"Sich aus der fossilen Abhängigkeit zu befreien wird nicht leicht, ist aber alternativlos", schreibt Sigrid Stagl vom Kompetenzzentrum Sustainability Transformation and Responsibility an der WU Wien. Im Gastkommentar sieht viele Versäumnisse der Entscheidungsträgerinnen und -träger.
Wenn es um Energiesysteme geht, sind rasche Änderungen schwierig und teuer. Aufgrund der langen Nutzungsdauer von Infrastrukturen beeinflussen Entscheidungen aus der Vergangenheit die gegenwärtigen und zukünftigen Optionen in besonderem Ausmaß. Eine derartige Pfadabhängigkeit bringt Österreich und einige andere europäische Länder in die Dilemmasituation, täglich und anhaltend mit Überweisungen für Gas- und Ölrechnungen den Angriffskrieg in der Ukraine mitzufinanzieren, aber auf diesem Pfad gefangen zu sein. Aufgrund dieser Pfadabhängigkeit erfordert Energiepolitik besondere Weitsicht und vorausschauendes Handeln. Stattdessen wurde in Österreich die Energiewende lange verzögert.
Eine unheilige Allianz aus dem Ausruhen auf Erfolgen der Vergangenheit und in Teilsektoren wie dem hohen Anteil von Strom aus Erneuerbaren, einer Politik, die wissenschaftliche Erkenntnisse über Jahrzehnte weitgehend ignorierte, und einer Bereitschaft der Bevölkerung, auf jene zu setzen, die im Angesicht der Klimakrise Weiterwursteln statt Angehen der Probleme propagierten, brachte Österreich in die jetzige missliche Situation. Sich aus der fossilen Abhängigkeit zu befreien wird nicht leicht, ist aber alternativlos.
Die vor einigen Wochen beschlossene Einstufung von Gas als grüne Technologie in der EU-Taxonomie verzögert die Energiewende. Ebenso schädlich wirkt die bis vor zwei Jahren noch offiziell gepflegte Rhetorik des Umweltmusterlands, die sich aus den Erfolgen im Gewässerschutz, einem hohen Anteil der Erneuerbaren in der Stromgenerierung und Recycling speiste. Die Energiewende voranzutreiben erfordert, nicht zukunftsfähige Infrastrukturen frühzeitig abzuschreiben und eine Atmosphäre zu schaffen, in der alle Teil der Lösung werden wollen.

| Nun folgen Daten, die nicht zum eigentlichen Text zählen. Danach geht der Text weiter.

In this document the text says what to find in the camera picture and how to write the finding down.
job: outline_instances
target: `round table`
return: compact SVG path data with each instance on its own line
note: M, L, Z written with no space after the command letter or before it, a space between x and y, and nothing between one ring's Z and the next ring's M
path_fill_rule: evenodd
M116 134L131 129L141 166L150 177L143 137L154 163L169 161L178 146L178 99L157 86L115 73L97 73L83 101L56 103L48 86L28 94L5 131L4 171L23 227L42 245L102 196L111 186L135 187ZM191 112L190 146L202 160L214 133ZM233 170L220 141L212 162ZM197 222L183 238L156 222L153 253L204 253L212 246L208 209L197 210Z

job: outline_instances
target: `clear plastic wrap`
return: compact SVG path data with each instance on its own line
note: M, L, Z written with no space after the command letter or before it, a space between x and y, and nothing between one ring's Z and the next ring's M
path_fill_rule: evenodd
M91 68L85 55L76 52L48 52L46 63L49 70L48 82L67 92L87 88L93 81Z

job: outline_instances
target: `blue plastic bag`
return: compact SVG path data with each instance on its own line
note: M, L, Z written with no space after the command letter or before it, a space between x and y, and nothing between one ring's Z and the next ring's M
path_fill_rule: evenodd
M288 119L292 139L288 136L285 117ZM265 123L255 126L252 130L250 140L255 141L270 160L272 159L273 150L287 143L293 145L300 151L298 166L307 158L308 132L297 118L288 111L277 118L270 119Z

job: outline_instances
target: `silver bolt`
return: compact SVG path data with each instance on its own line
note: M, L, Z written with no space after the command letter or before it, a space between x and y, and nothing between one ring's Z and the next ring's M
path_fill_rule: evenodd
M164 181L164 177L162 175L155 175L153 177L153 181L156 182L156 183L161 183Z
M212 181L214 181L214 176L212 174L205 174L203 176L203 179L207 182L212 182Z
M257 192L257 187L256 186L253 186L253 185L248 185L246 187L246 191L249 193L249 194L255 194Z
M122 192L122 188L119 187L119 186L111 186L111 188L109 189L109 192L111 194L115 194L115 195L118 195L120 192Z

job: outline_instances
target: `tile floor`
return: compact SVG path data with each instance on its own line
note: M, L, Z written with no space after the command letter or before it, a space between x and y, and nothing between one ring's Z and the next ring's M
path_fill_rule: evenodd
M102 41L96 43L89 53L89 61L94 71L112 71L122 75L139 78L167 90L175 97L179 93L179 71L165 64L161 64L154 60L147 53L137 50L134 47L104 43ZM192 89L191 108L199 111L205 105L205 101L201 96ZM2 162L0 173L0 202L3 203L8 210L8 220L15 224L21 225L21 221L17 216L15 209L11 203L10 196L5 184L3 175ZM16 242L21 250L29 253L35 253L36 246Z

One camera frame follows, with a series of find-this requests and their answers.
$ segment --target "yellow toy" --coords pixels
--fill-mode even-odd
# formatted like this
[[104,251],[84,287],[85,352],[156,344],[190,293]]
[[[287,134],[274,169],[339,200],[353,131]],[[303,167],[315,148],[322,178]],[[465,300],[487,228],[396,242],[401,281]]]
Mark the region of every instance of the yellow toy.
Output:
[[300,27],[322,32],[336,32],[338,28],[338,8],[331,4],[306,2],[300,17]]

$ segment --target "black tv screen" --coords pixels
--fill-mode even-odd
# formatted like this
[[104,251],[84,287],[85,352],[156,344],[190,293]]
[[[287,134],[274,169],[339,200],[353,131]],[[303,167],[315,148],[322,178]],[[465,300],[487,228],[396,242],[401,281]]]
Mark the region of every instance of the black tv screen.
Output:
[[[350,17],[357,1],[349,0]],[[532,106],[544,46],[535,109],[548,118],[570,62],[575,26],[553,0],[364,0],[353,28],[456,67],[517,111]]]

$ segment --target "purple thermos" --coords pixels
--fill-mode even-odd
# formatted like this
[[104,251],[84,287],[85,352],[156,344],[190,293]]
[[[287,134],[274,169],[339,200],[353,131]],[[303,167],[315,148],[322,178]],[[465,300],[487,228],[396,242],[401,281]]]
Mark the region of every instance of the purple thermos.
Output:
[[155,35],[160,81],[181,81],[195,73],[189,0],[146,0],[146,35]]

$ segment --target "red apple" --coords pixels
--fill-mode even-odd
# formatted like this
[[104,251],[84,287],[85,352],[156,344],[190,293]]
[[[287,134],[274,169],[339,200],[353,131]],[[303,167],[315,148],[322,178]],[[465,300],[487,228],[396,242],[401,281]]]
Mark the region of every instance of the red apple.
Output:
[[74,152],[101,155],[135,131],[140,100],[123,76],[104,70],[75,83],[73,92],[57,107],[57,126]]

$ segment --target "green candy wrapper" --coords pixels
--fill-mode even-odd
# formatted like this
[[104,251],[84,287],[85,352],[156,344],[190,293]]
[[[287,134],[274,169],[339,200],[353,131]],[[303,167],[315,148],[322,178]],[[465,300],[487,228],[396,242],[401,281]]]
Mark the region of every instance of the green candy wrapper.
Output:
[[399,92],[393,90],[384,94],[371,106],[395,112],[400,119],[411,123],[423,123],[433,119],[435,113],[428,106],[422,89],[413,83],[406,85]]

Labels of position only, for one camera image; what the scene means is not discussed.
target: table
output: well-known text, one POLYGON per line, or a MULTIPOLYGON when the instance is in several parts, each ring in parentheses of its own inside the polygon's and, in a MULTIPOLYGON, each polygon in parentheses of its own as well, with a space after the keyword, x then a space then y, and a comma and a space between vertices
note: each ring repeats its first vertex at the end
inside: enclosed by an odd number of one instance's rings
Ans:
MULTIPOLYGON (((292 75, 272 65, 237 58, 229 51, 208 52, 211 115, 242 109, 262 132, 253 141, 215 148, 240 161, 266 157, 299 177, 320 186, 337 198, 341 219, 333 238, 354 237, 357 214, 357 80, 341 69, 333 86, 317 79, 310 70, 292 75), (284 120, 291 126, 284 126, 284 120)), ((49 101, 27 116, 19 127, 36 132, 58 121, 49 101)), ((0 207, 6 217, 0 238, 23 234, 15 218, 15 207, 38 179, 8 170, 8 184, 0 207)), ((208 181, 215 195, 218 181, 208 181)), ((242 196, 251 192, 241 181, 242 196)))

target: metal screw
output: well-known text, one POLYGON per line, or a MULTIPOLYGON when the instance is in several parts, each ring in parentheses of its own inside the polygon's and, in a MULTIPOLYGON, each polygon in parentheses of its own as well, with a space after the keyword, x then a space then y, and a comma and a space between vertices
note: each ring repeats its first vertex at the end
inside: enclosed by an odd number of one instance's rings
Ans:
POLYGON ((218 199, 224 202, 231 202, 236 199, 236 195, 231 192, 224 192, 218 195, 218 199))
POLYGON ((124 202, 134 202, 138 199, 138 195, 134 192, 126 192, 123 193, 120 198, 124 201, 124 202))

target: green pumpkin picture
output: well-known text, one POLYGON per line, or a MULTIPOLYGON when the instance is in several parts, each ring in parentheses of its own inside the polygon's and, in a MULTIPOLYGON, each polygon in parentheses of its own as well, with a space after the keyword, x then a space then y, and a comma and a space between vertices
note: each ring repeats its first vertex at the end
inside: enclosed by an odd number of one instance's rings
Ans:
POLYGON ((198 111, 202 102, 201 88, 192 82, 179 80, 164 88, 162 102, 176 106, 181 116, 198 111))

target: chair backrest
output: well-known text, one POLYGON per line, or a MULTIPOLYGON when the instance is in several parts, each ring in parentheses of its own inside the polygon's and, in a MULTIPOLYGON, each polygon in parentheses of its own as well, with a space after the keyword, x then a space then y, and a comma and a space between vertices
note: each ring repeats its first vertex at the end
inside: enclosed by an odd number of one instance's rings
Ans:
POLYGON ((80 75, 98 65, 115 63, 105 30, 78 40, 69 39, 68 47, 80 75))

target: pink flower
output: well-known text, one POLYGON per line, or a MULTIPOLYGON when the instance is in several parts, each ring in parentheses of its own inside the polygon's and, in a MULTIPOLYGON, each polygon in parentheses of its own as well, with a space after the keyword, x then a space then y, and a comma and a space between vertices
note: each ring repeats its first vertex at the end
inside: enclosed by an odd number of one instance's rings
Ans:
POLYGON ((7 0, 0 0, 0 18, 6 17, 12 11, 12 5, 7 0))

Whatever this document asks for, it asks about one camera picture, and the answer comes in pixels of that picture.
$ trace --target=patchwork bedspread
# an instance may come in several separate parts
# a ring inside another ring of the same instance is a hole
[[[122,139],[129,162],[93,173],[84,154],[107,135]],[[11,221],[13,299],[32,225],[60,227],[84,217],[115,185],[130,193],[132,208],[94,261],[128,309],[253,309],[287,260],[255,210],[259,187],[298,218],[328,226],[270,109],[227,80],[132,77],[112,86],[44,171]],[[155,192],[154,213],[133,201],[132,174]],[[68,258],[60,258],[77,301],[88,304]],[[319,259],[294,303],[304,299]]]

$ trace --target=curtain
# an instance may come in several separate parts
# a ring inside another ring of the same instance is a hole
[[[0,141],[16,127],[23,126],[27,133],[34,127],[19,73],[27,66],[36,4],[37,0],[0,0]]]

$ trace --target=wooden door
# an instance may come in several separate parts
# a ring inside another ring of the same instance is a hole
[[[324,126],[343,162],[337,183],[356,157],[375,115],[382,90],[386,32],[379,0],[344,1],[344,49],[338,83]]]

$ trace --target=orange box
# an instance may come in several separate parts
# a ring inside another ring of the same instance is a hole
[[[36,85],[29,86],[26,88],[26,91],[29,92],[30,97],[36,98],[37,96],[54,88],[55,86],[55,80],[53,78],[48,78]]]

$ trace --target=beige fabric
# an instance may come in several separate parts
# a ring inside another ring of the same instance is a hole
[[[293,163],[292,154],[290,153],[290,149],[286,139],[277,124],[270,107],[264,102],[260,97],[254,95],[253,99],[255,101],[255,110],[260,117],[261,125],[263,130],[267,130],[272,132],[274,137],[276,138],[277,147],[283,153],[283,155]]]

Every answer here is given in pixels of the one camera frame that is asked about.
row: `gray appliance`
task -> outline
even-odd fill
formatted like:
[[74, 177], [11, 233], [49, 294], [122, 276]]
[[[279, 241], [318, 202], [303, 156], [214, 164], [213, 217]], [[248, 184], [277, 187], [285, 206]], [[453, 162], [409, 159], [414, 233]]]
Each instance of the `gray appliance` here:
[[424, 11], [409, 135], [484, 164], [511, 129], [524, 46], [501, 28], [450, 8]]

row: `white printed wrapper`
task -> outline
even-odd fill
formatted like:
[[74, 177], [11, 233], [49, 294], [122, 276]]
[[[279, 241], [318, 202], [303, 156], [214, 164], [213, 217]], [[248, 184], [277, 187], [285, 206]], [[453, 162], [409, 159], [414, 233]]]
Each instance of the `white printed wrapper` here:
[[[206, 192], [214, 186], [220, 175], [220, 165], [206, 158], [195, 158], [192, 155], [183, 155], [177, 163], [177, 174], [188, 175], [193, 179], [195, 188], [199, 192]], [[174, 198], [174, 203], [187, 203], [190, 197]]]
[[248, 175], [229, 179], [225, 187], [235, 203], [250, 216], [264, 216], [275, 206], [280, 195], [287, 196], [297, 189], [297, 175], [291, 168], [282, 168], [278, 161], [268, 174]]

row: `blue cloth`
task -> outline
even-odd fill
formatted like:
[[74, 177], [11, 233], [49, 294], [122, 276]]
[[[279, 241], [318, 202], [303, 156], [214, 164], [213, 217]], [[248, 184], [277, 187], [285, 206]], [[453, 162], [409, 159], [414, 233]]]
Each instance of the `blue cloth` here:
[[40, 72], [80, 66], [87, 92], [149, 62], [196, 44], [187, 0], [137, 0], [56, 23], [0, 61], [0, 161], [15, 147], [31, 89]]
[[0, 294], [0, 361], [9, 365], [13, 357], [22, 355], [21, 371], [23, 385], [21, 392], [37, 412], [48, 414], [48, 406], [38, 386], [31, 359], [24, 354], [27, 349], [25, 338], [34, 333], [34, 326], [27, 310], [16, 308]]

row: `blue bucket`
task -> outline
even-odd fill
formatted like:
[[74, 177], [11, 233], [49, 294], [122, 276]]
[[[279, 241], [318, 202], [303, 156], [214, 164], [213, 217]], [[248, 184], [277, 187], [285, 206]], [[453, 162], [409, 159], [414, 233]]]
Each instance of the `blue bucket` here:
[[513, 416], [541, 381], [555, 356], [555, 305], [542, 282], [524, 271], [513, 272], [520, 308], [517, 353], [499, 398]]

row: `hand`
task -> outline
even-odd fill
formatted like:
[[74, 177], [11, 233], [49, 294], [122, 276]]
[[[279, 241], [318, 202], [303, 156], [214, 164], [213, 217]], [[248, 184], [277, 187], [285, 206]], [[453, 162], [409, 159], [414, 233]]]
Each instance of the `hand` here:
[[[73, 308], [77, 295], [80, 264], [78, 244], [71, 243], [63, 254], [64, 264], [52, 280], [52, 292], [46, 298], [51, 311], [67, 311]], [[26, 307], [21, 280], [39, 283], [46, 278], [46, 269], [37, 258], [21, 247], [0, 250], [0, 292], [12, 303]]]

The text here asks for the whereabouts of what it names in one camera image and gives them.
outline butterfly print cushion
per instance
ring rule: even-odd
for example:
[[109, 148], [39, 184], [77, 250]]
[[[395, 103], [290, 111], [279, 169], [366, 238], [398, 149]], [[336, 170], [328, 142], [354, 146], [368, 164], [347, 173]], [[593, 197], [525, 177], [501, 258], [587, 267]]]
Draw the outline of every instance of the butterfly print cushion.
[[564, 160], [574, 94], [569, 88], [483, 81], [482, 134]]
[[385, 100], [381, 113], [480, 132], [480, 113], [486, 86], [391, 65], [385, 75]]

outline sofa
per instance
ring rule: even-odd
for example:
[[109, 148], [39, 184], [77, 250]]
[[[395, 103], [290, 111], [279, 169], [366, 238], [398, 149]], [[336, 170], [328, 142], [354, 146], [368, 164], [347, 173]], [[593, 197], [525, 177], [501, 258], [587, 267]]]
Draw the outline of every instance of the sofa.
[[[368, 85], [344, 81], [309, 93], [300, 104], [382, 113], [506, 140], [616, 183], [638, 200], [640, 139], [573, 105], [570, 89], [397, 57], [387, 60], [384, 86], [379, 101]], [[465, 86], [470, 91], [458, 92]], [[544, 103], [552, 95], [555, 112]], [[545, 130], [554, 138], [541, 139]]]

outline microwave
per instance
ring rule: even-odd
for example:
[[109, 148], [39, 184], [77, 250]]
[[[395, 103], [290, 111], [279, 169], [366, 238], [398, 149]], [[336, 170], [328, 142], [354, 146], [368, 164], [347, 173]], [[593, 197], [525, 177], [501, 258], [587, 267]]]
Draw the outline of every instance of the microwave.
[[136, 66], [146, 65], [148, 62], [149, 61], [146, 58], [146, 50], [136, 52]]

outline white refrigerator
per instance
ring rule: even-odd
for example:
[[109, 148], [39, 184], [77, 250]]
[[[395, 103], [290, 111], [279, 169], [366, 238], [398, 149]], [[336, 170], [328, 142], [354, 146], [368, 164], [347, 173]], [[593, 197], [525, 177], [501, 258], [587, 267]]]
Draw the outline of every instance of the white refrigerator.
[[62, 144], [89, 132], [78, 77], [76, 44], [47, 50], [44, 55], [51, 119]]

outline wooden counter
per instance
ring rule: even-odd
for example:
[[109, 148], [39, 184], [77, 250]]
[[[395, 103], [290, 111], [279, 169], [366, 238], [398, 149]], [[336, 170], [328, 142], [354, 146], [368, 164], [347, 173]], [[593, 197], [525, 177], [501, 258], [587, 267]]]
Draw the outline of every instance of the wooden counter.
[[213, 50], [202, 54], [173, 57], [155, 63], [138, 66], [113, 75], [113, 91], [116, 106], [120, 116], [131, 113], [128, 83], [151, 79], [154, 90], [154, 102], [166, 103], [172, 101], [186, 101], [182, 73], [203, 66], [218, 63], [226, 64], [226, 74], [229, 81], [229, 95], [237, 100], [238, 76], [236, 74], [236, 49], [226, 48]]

Wir können uns mit voller Kraft und neuer Geschwindigkeit aus der Energieabhängigkeit von Despoten und Autokraten befreien, indem wir konsequent wie nie auf Erneuerbare Energien, Energieeffizienz und eine Verkehrswende setzen. Ein konsequentes Vorgehen führt wahrscheinlich zu zeitweisen Einschränkungen, zunächst bei Industrie und später auch bei Privathaushalten. Die Energiepreise werden weiter steigen, weshalb der Ausgleich für einkommensschwache Haushalte wichtig ist. Sie sollten nicht die Hauptbürde der Folgen der Energiewende tragen müssen.
Steigende Rohstoffpreise
Die Turbulenzen auf den Rohstoffmärkten, die der Krieg in der Ukraine auslöst, hat erhebliche Auswirkungen auf die Energiewende. Russland ist nicht nur Lieferant fossiler Energie, sondern auch von mehreren Mineralien, die für den erneuerbaren Energiesektor entscheidend sind. Bei hochwertigem Nickel beispielsweise, einem wichtigen Bestandteil von Elektroautobatterien, produziert Russland etwa ein Zehntel des weltweiten Angebots. Ein Preisanstieg aufgrund der daraus resultierenden Angebotsverknappung ist wahrscheinlich. Die Kosten für Batterien für Elektrofahrzeuge könnten um fast ein Viertel und die gesamten Materialkosten für Elektrofahrzeuge um fast ein Zehntel steigen, wenn sich die Nickelpreise auf dem aktuell hohen Niveau einpendeln.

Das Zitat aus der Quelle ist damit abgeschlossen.